DWC 202-C05: Capitalism: The Good, the Bad, the Ugly
(repeat of Spring 2013 colloquium)TF 12:30-2:20
Dr. Elizabeth Bridgham, English
Dr. Sharon Murphy, History
Think you understand capitalism? Think again! Capitalism has improved the lives and living conditions of millions of people, while millions of others have suffered enormously as a result of its triumphant grasp. Yet for many Americans, capitalism is both mythical and misunderstood. This course will study the reality of capitalism in its historical and social context: what capitalism is; how it developed; the positives and negatives of the system in different times and places and for different groups; and responses to the system from literature, theology, philosophy, economics, art, film, and music. Starting with the roots of capitalism in the 17th and 18th centuries, the course continues to the present day, ending with discussions of current issues in capitalism.
DWC 202-C06: Leadership Through Civilizations
Dr. John Abbruzzese, Philosophy
Dr. Francine Newth, Management
This seminar focuses on the study and practice of transformational leadership through a survey of great leaders of seven civilizations. The purpose of the seminar is to give students the opportunity to enhance their understanding of transformational leadership theories, concepts, and contexts, as well as to put their understanding into practice through engagement with the lives of great leaders and reflection upon the advancement of their civilizations. Through such engagement and reflection, students will gain an understanding of their own leadership capabilities as they associate and connect with specific characteristics of leaders of civilizations. This seminar intends to help students look at transformational leadership, its relationship to values, morality, and ethics, and how it is associated with vision, empathy, reflection, metaphorical thinking, and synthesizing from multiple points of view. Overall, the essence of transformational leadership is to inspire people to transcend their own interests for a higher collective purpose, which this seminar will attempt to instill in students. Interactive tools or certain practical leadership exercises will be developed to help put the students better into the minds of the great leaders.
The rationale for this seminar is based on the premise that leaders of civilizations are highly relevant to the study of leadership particularly in a school which emphasizes the importance of the liberal arts and of multidisciplinary teaching and learning. Too often, scholars and practitioners accept the assumption that the study of leadership is solely rooted in the social sciences/business schools, therefore limiting the field of leadership studies to a narrow frame of reference and depriving it from the potential enlightenment that other areas can offer. This seminar is based on the fundamental belief that there is much to learn about management and leadership from all civilizations. It is not enough for our graduates to be competent in the specialized skills of managing. Rather, research clearly shows that what separates leaders from managers has more to do with vision, communication ability, understanding interpersonal behavior, creativity, and a sense of humility. As such, students will be better prepared to exercise leadership in service to society and the greater world community.
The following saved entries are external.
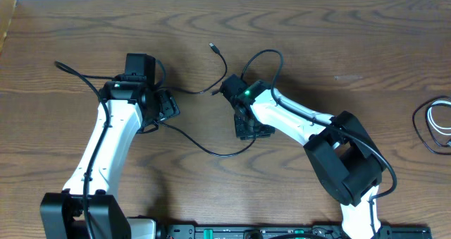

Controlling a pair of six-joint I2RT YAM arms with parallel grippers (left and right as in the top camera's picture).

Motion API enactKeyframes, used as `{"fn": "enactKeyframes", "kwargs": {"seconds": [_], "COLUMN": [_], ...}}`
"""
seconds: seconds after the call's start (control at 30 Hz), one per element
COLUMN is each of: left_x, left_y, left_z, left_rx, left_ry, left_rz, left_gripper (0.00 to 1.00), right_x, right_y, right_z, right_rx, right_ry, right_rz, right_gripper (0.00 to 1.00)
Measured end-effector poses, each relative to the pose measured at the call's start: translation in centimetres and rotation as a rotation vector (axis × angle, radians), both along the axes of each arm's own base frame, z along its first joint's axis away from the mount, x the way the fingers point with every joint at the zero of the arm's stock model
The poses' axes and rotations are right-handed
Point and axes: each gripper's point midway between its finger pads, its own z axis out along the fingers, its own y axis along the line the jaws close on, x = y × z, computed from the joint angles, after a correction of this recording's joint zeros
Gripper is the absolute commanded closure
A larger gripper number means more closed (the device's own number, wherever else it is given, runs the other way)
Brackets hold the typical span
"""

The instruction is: Untangle cables

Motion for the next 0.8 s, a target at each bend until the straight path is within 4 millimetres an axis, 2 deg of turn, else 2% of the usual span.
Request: {"fn": "enactKeyframes", "kwargs": {"seconds": [0.03, 0.17, 0.27, 0.33, 0.43, 0.7, 0.8], "left_x": [0.0, -0.1, -0.3, -0.3, -0.4, -0.4, -0.4], "left_y": [0.0, 0.0, 0.0, 0.0, 0.0, 0.0, 0.0], "left_z": [0.0, 0.0, -0.1, -0.1, -0.1, -0.1, -0.1], "left_rx": [0.0, 0.0, 0.001, 0.001, 0.001, 0.001, 0.001], "left_ry": [0.0, 0.003, 0.011, 0.014, 0.016, 0.015, 0.015], "left_rz": [0.0, 0.0, 0.0, 0.0, 0.0, 0.0, 0.0], "left_gripper": [0.21, 0.21, 0.21, 0.21, 0.21, 0.21, 0.21], "right_x": [0.0, 0.1, 0.4, 1.2, 2.9, 4.3, 4.7], "right_y": [0.0, -0.2, -1.2, -3.0, -6.8, -18.4, -21.5], "right_z": [0.0, 0.0, 0.0, 0.0, 0.0, 0.2, 0.7], "right_rx": [0.001, -0.006, -0.022, -0.039, -0.066, -0.221, -0.228], "right_ry": [0.001, -0.002, 0.003, 0.015, 0.033, 0.097, 0.096], "right_rz": [-0.004, -0.008, -0.033, -0.07, -0.104, -0.262, -0.323], "right_gripper": [0.79, 0.99, 0.99, 0.99, 0.99, 0.99, 0.99]}}
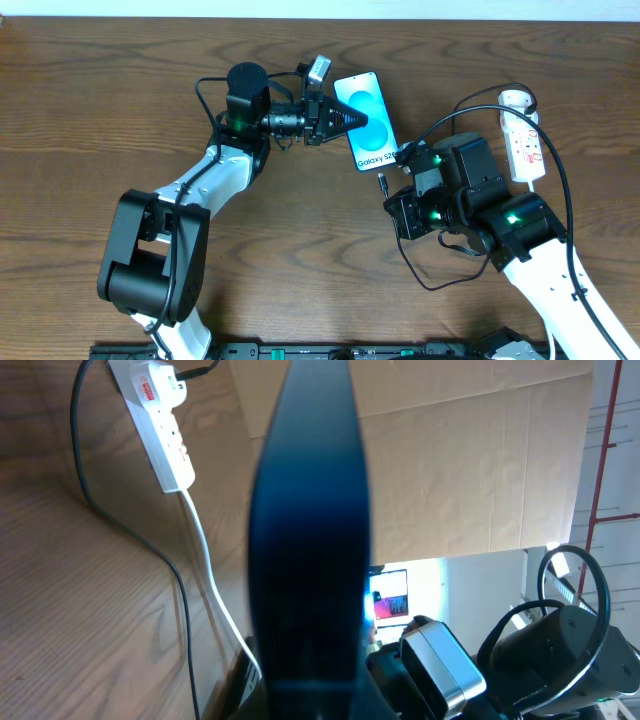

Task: Plug charger to phone and switch on socket
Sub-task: 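Lift the plug with the right gripper toward the phone's bottom port, then push the plug into the phone port held by the left gripper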

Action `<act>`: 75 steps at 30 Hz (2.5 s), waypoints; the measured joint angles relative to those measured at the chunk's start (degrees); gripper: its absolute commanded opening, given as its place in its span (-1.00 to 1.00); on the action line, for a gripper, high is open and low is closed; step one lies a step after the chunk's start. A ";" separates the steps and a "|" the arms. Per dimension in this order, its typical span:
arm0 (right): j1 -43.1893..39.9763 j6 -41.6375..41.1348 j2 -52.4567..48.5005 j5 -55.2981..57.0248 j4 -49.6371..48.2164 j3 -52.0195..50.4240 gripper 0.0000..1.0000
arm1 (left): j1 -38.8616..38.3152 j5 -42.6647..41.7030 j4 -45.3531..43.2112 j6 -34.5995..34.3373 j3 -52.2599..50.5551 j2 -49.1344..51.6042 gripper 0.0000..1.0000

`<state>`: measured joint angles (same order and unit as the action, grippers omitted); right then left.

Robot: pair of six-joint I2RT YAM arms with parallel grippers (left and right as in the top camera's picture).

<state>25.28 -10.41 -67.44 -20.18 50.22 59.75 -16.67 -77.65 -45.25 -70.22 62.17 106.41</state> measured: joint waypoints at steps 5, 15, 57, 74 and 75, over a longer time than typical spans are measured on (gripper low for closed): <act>0.02 0.66 0.00 0.00 -0.83 0.00 -0.98 | 0.00 -0.02 0.02 0.04 0.00 0.00 -0.85; 0.02 0.87 0.00 0.00 -1.40 0.00 -0.97 | 0.00 -0.07 0.68 1.51 0.00 0.00 -0.85; 0.04 0.85 -0.11 1.20 -11.56 -1.07 -0.98 | 0.98 0.04 0.39 3.23 0.00 0.00 -0.85; 0.22 0.81 -1.95 2.54 -21.35 -2.29 -0.98 | 0.26 1.51 -0.02 6.19 1.09 -0.02 -0.85; 0.33 0.81 -1.95 2.75 -21.35 -2.29 -0.98 | 0.24 1.49 -0.02 6.43 1.09 0.00 -0.85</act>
<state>25.61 -9.61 -69.38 -17.43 28.86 57.45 -16.43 -76.16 -45.28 -63.79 63.26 106.41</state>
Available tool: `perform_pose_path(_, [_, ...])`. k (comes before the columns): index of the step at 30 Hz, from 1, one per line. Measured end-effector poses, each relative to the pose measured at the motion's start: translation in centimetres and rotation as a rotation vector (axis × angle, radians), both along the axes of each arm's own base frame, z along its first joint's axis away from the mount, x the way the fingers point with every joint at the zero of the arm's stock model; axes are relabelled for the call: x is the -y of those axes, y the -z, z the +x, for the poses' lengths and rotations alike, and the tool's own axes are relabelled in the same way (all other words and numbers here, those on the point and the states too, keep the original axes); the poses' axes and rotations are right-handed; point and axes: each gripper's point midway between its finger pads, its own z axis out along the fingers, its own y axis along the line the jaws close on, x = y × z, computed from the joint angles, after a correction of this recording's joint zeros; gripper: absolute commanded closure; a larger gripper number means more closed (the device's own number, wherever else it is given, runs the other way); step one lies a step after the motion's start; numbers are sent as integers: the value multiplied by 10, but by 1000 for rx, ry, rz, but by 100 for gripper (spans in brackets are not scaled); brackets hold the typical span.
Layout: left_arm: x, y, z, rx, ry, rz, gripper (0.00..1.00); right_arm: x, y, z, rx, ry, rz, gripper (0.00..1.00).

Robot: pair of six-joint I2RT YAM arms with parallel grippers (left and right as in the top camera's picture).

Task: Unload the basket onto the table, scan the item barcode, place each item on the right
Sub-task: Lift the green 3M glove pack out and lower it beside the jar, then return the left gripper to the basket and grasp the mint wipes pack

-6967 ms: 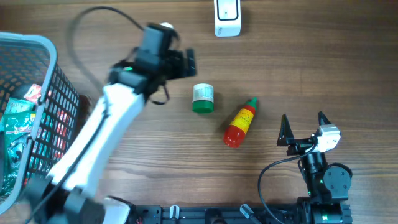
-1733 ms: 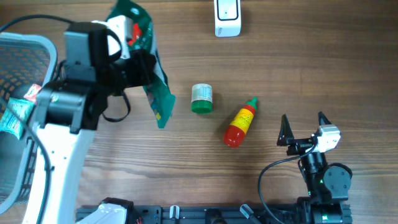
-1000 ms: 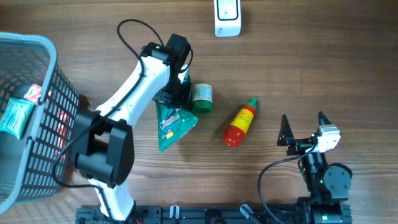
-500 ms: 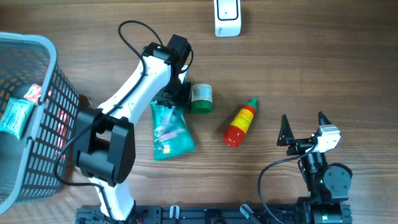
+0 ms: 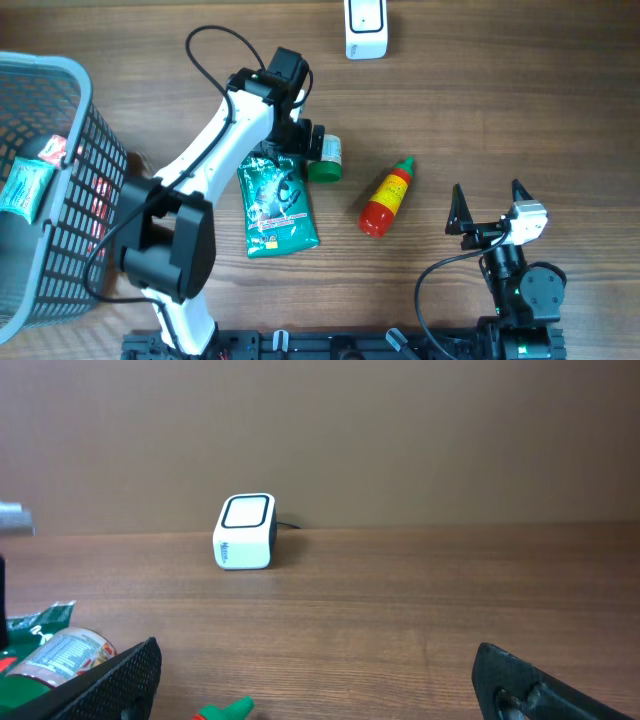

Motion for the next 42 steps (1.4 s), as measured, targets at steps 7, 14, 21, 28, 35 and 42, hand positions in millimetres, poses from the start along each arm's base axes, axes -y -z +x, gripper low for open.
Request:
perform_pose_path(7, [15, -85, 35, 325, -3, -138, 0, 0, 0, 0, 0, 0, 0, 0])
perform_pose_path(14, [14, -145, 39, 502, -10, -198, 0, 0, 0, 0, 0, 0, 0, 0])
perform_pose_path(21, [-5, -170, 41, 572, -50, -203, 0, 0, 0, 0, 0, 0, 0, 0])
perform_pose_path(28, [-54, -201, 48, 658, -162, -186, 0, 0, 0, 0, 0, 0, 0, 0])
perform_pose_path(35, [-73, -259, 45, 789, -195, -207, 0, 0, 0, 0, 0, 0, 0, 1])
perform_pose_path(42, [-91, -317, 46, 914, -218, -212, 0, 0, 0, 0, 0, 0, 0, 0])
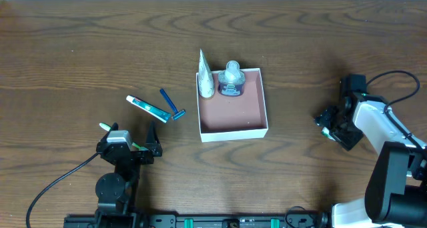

DWC 202-C07: The History and Science of Food
Dr. Kathleen Cornely, Chemistry
Dr. Colin Jaundrill, History
“The History and Science of Food” brings together the humanities and natural sciences in an effort to understand the ways in which the production and consumption of food has shaped — and continues to shape — the world around us. The colloquium will be an interdisciplinary exploration of the major components of a good meal: protein, complex carbohydrates, sugars, fats, and intoxicating substances. The history of industrialized meat production will inform our study of proteins. Complex carbohydrates will be represented by corn, which is not only a crucial staple grain in the history of the Americas, but has also been recently cast as one of the main villains in contemporary discourses of nutrition. Our discussion of simple sugars will touch on both their chemical properties and the historical connections between cane sugar production and the slave trade. Fats will be represented by olive oil, which has documented health benefits, but what does the term “extra virgin” really mean? The meal concludes with a digestif: intoxicating substances, which may include alcohol, caffeine, chocolate and opium.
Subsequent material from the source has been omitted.